_INSTRUCTIONS FOR THE TASK_. Where in the records does the word "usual" occur? Copy each line in which it does.

===== WORKING DATA

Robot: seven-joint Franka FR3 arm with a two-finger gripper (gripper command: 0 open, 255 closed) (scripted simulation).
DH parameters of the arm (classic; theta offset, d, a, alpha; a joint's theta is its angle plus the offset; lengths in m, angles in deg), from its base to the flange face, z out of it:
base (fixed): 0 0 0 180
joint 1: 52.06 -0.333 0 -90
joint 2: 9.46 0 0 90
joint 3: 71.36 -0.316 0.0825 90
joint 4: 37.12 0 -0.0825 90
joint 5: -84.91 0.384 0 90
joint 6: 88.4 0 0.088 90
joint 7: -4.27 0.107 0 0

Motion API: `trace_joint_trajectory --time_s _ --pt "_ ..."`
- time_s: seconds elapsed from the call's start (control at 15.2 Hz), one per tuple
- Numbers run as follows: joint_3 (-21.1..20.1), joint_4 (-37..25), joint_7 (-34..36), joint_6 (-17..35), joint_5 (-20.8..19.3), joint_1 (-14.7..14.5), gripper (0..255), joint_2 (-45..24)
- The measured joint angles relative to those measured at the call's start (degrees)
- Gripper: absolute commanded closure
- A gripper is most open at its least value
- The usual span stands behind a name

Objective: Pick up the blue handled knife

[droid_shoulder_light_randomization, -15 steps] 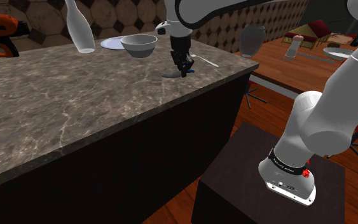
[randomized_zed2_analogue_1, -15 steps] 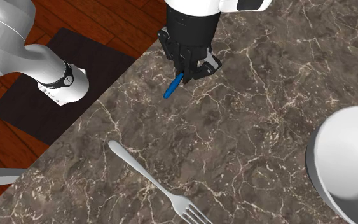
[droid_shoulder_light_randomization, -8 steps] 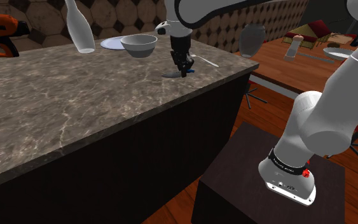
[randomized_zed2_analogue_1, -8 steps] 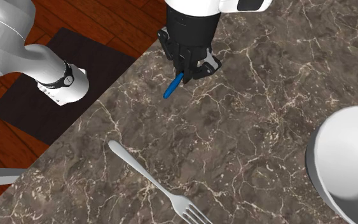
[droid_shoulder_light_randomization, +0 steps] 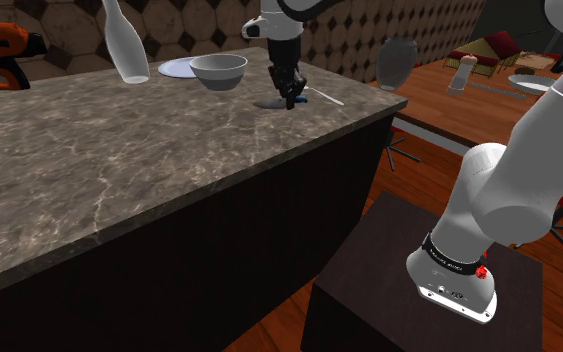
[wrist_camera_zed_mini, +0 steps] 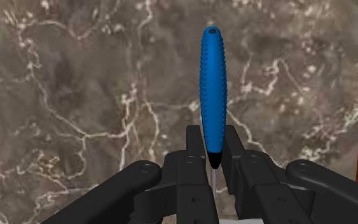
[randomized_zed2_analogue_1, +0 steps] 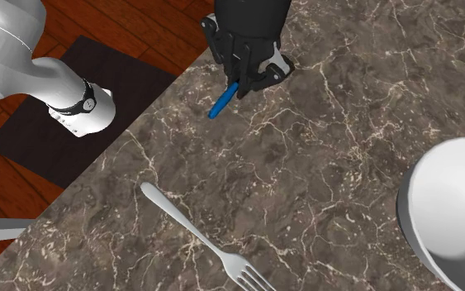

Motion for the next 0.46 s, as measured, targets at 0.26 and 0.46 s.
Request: trace_joint_trajectory --time_s 0.26,0.46 --pt "-0.1 -3.5 -0.3 -3.1 0.1 -0.1 255 -0.4" --pt "-0.1 -5.8 -0.6 -5.2 0.2 -0.1 255 -0.6"
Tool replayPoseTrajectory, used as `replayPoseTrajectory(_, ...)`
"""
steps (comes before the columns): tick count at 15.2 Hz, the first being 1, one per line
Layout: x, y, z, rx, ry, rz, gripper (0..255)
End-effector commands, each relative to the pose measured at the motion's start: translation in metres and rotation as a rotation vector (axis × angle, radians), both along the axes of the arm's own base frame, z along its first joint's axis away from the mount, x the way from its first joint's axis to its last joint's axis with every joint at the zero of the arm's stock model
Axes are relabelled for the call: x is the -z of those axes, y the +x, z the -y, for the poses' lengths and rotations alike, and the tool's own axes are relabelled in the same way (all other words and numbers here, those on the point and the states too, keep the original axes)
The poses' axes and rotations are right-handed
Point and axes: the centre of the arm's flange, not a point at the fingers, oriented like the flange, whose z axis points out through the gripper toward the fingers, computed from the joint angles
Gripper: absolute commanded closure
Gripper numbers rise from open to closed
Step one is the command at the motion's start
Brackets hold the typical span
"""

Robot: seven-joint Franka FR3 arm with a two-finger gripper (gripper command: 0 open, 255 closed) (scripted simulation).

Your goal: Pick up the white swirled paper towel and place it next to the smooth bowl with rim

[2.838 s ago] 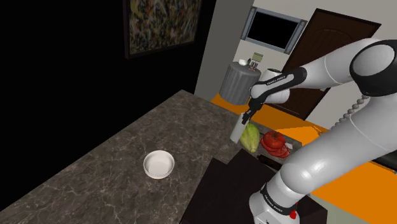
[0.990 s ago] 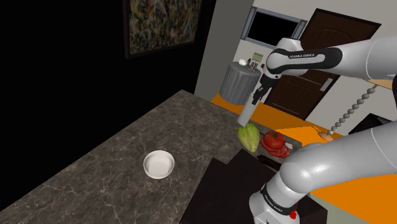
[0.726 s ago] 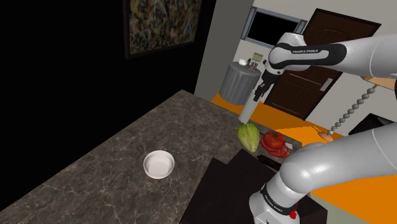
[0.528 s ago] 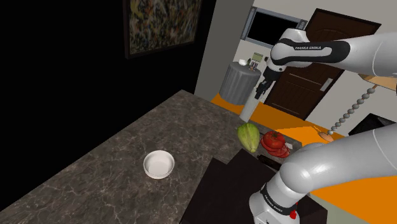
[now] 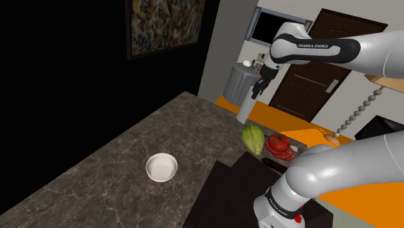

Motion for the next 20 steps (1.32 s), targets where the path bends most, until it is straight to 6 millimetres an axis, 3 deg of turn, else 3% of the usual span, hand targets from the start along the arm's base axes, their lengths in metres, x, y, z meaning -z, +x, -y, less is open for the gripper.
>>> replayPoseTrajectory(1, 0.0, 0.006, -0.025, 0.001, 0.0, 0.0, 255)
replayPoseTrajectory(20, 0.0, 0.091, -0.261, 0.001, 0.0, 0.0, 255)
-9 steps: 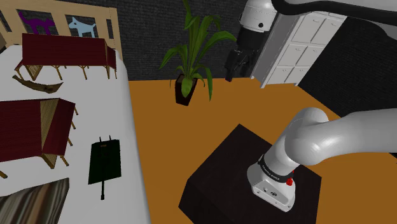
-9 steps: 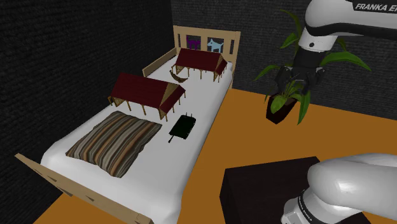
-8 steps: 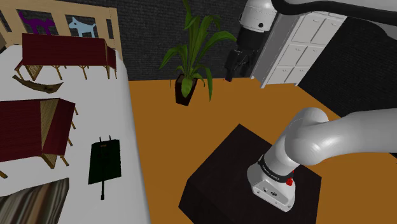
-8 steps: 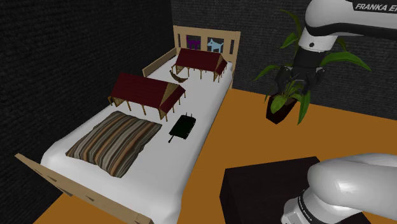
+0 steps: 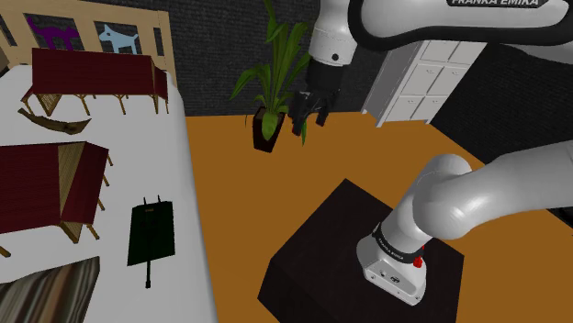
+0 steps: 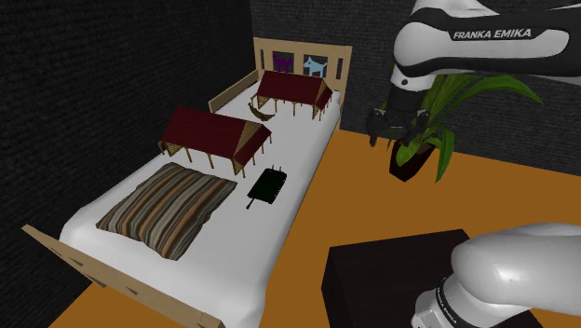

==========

_ANSWER SPACE_.
- The usual span stands behind a name
Motion for the next 20 steps (1.32 s), targets where the path bends most, until it is straight to 6 millimetres an axis, 3 deg of turn, else 3% of the usual span, hand targets from the start along the arm's base axes, their lengths in metres, x, y, z meaning -z, +x, -y, less is open for the gripper.

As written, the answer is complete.